Distributed Training Library
On AWS Trainium, a commonly used distributed training library is the AWS Neuron Reference for NeMo Megatron (neuronx-nemo-megatron).
The library used in this article is a modified version of neuronx-nemo-megatron. Specifically, it includes implementations for the sparse MoE layers used in the Mixtral model. Additionally, it has been adapted to support Hugging Face Datasets, making it easier to use datasets from the Hugging Face Hub.
1. Setting Up the Environment
First, we will set up the AWS infrastructure.
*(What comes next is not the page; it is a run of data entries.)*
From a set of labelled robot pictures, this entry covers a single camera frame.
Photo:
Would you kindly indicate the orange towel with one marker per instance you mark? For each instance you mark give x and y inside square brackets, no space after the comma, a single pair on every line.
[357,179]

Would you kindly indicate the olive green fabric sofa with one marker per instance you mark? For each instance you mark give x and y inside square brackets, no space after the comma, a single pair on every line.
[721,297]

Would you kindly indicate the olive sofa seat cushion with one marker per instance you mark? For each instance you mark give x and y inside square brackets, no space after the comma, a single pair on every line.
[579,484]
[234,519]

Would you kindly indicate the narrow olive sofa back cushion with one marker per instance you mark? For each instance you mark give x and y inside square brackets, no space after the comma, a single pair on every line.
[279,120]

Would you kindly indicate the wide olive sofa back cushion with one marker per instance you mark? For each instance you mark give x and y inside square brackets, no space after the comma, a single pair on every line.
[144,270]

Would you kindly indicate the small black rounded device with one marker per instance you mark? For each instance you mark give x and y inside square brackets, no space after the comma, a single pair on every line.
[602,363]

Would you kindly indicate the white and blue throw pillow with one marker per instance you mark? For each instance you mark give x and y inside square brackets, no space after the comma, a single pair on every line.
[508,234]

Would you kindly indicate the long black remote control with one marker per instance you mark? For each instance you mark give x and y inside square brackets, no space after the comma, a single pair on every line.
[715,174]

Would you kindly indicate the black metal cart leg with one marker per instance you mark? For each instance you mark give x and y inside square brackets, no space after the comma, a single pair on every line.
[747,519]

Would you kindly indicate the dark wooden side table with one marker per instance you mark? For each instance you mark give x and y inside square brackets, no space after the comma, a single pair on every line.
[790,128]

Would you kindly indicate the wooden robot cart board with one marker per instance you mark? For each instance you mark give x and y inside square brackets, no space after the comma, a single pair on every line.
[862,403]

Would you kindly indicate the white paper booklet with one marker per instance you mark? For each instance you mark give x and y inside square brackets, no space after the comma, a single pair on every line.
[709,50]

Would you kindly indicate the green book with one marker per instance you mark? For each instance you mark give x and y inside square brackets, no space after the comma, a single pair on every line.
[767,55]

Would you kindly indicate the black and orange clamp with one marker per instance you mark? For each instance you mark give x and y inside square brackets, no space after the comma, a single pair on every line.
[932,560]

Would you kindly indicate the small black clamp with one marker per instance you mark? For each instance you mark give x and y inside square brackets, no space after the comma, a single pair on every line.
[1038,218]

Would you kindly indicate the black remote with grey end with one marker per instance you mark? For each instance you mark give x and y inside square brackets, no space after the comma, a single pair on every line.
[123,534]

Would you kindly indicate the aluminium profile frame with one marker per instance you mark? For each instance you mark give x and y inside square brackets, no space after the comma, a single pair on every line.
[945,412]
Please refer to the following links to configure the VPC and ParallelCluster:
2. Installing Required Tools
Next, we will install the required tools by following the official AWS tutorial.
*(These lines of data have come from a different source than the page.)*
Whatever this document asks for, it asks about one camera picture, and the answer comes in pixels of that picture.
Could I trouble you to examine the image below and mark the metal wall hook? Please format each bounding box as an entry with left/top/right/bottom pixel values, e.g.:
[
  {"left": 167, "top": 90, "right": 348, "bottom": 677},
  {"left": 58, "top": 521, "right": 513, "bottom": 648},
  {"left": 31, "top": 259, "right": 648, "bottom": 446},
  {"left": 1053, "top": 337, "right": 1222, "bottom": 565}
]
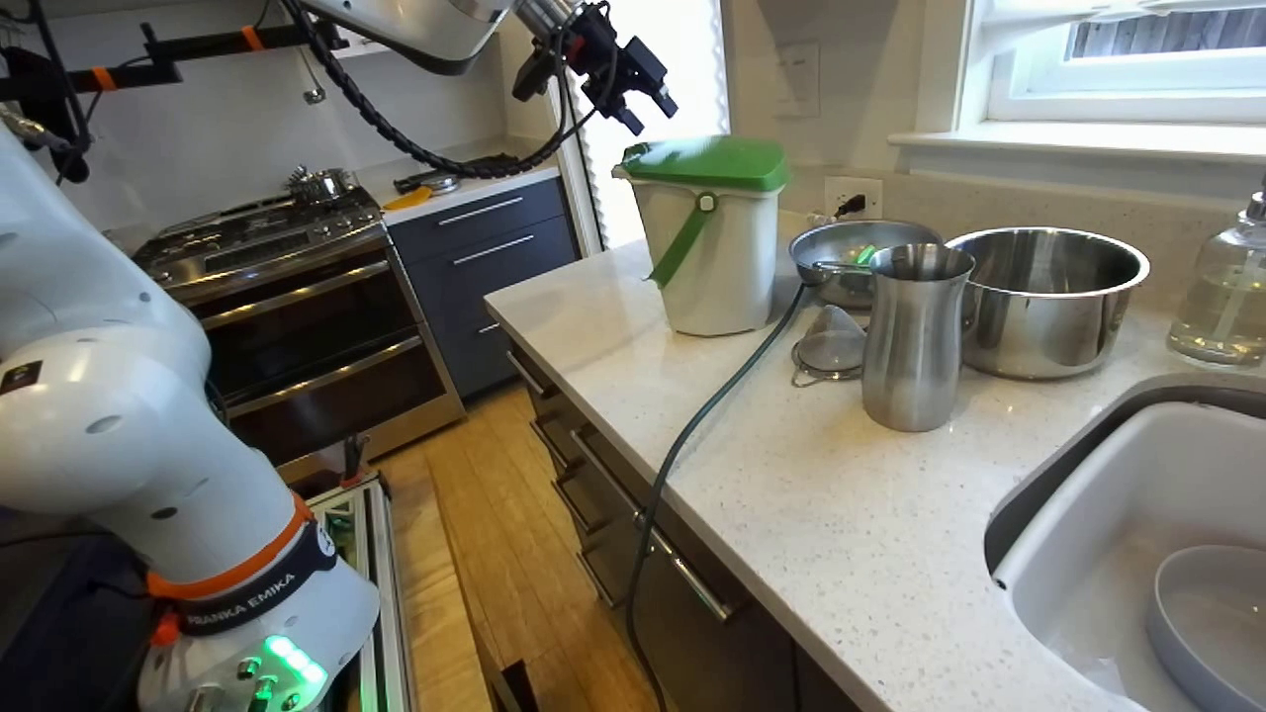
[{"left": 295, "top": 50, "right": 331, "bottom": 110}]

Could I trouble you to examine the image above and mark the dark green cable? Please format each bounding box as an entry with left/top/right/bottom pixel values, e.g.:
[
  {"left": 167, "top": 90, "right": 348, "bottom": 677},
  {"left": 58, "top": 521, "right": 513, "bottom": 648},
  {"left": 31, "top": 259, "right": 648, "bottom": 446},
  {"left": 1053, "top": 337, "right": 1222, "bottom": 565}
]
[{"left": 618, "top": 280, "right": 812, "bottom": 712}]

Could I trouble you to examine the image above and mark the black bar with orange tape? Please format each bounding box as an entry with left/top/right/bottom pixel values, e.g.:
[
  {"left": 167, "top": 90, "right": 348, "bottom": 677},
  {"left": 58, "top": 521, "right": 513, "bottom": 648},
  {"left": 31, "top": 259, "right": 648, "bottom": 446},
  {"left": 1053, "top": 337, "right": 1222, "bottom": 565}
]
[{"left": 0, "top": 18, "right": 348, "bottom": 192}]

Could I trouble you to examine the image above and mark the white wall outlet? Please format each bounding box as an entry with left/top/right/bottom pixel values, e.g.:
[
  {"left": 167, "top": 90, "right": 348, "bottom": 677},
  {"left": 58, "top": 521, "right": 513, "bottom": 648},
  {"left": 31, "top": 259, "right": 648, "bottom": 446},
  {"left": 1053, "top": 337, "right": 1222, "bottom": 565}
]
[{"left": 819, "top": 176, "right": 885, "bottom": 230}]

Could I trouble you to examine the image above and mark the white bin with green lid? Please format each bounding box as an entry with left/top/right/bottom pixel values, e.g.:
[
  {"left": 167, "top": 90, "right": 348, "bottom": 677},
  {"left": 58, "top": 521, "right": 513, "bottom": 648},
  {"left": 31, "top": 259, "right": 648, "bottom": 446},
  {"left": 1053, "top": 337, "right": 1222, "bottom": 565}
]
[{"left": 610, "top": 136, "right": 796, "bottom": 339}]

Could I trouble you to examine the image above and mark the tall stainless steel pitcher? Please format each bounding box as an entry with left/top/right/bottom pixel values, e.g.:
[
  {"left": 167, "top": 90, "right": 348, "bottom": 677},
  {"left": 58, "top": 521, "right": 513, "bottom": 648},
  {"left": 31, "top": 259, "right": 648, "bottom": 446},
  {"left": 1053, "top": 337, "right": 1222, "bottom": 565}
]
[{"left": 857, "top": 239, "right": 979, "bottom": 437}]

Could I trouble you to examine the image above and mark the yellow flat item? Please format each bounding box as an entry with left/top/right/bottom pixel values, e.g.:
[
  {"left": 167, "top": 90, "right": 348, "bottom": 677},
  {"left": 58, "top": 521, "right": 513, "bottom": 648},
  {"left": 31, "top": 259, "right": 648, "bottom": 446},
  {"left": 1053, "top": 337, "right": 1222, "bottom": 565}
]
[{"left": 378, "top": 188, "right": 443, "bottom": 218}]

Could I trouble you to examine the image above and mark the stainless steel oven range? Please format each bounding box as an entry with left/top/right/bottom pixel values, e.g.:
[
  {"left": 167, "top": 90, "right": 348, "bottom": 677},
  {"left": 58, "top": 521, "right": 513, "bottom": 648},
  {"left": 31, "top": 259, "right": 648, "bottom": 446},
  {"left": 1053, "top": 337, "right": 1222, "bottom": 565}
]
[{"left": 129, "top": 165, "right": 468, "bottom": 487}]

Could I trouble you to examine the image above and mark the white plastic sink tub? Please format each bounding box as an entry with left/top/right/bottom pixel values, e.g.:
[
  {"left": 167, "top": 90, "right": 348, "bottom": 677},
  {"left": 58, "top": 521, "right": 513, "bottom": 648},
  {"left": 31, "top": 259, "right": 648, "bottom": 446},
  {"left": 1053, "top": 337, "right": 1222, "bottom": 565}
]
[{"left": 990, "top": 396, "right": 1266, "bottom": 712}]

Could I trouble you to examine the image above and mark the dark counter base cabinet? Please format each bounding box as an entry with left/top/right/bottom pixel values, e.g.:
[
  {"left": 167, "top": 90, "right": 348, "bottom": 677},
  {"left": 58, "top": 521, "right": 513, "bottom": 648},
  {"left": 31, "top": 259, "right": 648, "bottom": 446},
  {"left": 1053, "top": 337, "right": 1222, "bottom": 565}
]
[{"left": 499, "top": 327, "right": 863, "bottom": 712}]

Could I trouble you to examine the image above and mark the small stainless steel bowl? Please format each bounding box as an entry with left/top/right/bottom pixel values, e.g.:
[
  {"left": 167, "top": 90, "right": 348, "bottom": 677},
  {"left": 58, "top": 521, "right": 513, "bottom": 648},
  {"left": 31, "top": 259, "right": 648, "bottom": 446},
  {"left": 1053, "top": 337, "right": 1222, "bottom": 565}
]
[{"left": 788, "top": 218, "right": 944, "bottom": 318}]

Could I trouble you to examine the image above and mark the white framed window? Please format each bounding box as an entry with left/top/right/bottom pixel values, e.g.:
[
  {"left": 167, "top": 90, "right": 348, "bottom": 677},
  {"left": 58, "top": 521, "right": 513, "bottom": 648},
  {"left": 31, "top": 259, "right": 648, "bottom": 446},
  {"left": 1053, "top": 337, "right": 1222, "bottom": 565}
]
[{"left": 885, "top": 0, "right": 1266, "bottom": 201}]

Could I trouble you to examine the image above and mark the metal frame rail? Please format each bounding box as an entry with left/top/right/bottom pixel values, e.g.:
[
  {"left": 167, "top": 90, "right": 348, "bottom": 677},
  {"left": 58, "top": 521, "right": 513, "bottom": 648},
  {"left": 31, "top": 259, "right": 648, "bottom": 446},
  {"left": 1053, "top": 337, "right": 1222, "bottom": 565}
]
[{"left": 308, "top": 479, "right": 415, "bottom": 712}]

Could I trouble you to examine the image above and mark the metal mesh strainer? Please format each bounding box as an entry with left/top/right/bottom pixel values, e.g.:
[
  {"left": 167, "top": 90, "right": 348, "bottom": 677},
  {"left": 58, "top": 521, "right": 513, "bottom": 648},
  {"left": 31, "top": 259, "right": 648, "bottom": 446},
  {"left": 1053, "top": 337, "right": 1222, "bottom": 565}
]
[{"left": 788, "top": 306, "right": 870, "bottom": 392}]

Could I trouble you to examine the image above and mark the black robot stand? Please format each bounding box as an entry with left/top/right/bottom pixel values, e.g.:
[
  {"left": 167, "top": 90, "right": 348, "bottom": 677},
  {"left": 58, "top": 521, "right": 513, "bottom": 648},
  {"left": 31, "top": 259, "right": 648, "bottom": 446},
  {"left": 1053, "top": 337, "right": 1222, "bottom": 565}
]
[{"left": 0, "top": 528, "right": 153, "bottom": 712}]

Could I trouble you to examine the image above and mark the black flat pan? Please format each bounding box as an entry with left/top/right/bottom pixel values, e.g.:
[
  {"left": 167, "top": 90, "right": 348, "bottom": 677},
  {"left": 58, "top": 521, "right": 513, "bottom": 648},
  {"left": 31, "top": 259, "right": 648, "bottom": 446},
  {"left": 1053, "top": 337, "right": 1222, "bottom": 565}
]
[{"left": 390, "top": 156, "right": 526, "bottom": 199}]

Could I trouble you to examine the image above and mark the clear glass soap bottle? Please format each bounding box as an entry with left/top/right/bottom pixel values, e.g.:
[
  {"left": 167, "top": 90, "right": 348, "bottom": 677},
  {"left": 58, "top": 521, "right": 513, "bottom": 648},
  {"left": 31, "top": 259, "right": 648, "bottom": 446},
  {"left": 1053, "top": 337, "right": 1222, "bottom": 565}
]
[{"left": 1165, "top": 184, "right": 1266, "bottom": 368}]

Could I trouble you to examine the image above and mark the metal kettle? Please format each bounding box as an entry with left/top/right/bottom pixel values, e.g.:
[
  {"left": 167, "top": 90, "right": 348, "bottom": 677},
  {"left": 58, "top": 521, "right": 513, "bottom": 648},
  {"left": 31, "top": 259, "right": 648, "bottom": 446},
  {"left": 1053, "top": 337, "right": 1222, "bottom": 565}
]
[{"left": 286, "top": 164, "right": 356, "bottom": 215}]

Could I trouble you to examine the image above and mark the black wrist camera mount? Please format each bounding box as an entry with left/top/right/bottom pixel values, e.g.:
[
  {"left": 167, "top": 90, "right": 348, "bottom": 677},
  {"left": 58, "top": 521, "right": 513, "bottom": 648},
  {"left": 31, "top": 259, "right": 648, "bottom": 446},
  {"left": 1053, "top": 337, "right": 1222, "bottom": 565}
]
[{"left": 510, "top": 35, "right": 565, "bottom": 106}]

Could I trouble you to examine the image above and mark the large stainless steel bowl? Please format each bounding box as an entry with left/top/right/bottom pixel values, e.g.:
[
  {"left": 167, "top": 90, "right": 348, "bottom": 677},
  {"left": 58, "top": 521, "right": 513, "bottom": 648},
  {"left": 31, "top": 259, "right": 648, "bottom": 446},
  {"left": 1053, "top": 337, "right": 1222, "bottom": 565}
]
[{"left": 944, "top": 222, "right": 1154, "bottom": 385}]

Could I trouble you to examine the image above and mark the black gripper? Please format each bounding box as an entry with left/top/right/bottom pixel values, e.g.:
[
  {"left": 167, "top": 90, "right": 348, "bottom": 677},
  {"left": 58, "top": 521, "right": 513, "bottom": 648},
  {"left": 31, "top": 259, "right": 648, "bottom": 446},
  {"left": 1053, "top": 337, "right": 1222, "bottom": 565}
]
[{"left": 526, "top": 0, "right": 685, "bottom": 138}]

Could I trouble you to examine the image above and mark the grey bowl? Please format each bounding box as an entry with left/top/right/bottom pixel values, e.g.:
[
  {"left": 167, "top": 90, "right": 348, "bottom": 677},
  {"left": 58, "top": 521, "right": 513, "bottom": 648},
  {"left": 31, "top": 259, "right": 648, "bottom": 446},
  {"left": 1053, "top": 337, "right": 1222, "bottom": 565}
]
[{"left": 1143, "top": 542, "right": 1266, "bottom": 712}]
Connecting to the Head Node
First, connect to the head node via SSH:
ssh -i YOUR_KEY.pem ubuntu@HEAD_NODE_IP_ADDRESS
Activating the Virtual Environment
Activate the virtual environment:
cd ~
source ./aws_neuron_venv_pytorch/bin/activate
Cloning the Repository
Clone the repository:
cd ~
git clone https://github.com/karakuri-ai/neuronx-nemo-megatron.git
cd neuronx-nemo-megatron
Note that while the AWS tutorial uses aws-neuron/neuronx-nemo-megatron, we will use karakuri-ai/neuronx-nemo-megatron.
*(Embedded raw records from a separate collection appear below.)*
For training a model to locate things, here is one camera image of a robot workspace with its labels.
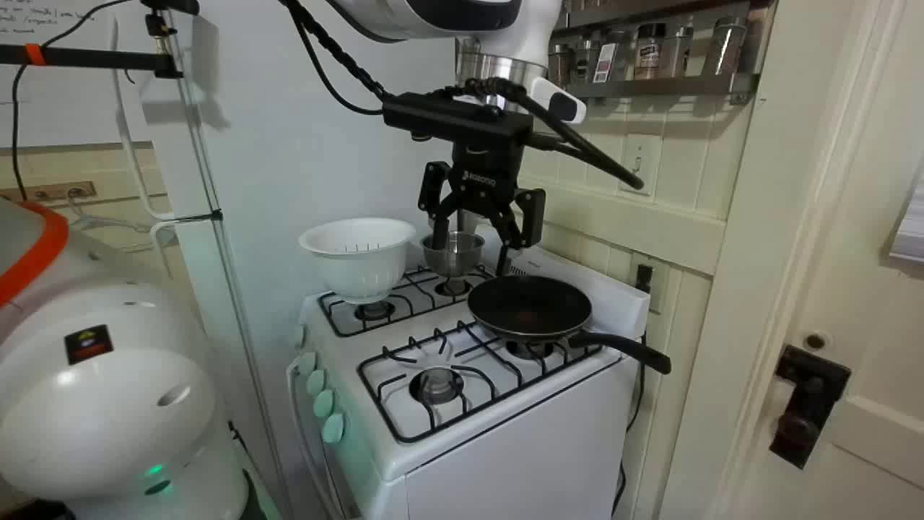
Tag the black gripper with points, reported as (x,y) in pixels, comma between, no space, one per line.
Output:
(486,176)

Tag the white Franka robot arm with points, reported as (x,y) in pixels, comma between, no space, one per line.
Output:
(97,422)

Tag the black frying pan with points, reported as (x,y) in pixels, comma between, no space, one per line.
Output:
(529,306)

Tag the white barcode label jar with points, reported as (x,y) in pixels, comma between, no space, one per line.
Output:
(604,64)

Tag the black-lid labelled spice jar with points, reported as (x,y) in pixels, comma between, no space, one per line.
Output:
(652,56)

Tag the beige spice steel-lid jar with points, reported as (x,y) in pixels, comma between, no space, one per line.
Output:
(683,52)

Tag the dark spice glass jar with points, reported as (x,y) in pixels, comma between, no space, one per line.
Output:
(730,48)

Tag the small steel pot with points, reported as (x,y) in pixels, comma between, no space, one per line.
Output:
(460,260)

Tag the white colander bowl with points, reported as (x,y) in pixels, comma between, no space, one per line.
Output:
(363,260)

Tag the black burner grate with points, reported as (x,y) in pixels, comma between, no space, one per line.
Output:
(376,406)
(328,315)

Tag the white stove knob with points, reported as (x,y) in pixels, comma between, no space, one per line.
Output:
(308,363)
(325,402)
(333,428)
(295,335)
(317,383)

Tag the white gas stove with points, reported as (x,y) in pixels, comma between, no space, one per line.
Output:
(522,462)

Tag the metal stand pole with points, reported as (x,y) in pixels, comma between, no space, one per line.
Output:
(191,126)

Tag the black door latch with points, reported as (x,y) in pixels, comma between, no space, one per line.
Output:
(811,406)

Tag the white panel door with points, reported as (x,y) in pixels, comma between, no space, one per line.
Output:
(867,318)

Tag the black boom bar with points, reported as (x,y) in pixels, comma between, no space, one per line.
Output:
(97,59)

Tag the white hanging paper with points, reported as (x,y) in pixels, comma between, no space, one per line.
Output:
(910,227)

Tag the white handwritten note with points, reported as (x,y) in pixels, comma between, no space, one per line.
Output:
(48,19)

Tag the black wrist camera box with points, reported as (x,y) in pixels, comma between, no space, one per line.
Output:
(451,116)

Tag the cream light switch plate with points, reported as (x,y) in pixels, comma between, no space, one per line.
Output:
(640,165)

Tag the steel wall spice rack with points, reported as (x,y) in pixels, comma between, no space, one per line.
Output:
(655,88)
Building the Package and Installing Dependencies
Build the package and install the dependencies:
pip install wheel
./build.sh
pip install ./build/*.whl
pip install -r requirements.txt protobuf==3.20.3
cd ~
python -c "from nemo.collections.nlp.data.language_modeling.megatron.dataset_utils import compile_helper; compile_helper()"
3. Preparing the Dataset
Download and preprocess the dataset:
cd ~/neuronx-nemo-megatron/nemo/examples/nlp/language_modeling
python create_mixtral_sft_dataset.py
Here we use the No Robots dataset.
If you wish to use a different dataset, modify the create_mixtral_sft_dataset.py
script.
4. Training the Model
Converting Checkpoints (HF -> NeMo)
Convert the checkpoints from Hugging Face format to NeMo format:
cd ~/neuronx-nemo-megatron/nemo/examples/nlp/language_modeling/checkpoint_conversion
python convert_hf_checkpoint_to_nemo_mixtral.py \
--path_to_checkpoint /path/to/hf_checkpoint \
--config_file /path/to/hf_checkpoint/config.json \
--model_bin_file /path/to/hf_checkpoint/pytorch_model.bin.index.json \
--output_path /path/to/nemo_checkpoint \
--tp_degree 8 \
--pp_degree 8 \
--save_bf16 True \
--num_shards 19
If running this outside ParallelCluster, upload the converted checkpoints to the S3 bucket linked to FSx.
Editing Paths
Edit mixtral_8x7b.sh
to specify the paths to the dataset and checkpoints.
Pre-compiling the Model
To pre-compile the model, run the following command:
sbatch --nodes 2 compile.slurm ./mixtral_8x7b.sh
Starting the Training
Start the training process:
sbatch --nodes 2 run.slurm ./mixtral_8x7b.sh
Converting Checkpoints (NeMo -> HF)
Once training is complete, convert the checkpoints back to Hugging Face format:
cd ~/neuronx-nemo-megatron/nemo/examples/nlp/language_modeling/checkpoint_conversion
python convert_nemo_checkpoint_to_hf_mixtral.py \
--path_to_checkpoints /path/to/nemo_checkpoint \
--config_file /path/to/hf_config_file \
--output_path /path/to/hf_checkpoint \
--is_xser True \
--dtype bfloat16
5. Inference
Inference can be performed using GPUs or AWS Inferentia2. For implementation details on Inferentia2-based inference, please refer to the sample code provided by AWS.
Conclusion
KARAKURI LM 8x7B Chat v0.1, the first MoE model trained on Trainium, is now available on Hugging Face Hub. At the time of its release, this model achieved top-tier performance among open models on the MT-Bench-jp, a benchmark for evaluating Japanese multi-turn conversation capabilities.
Additionally, we have released a demo showcasing inference using Inferentia2.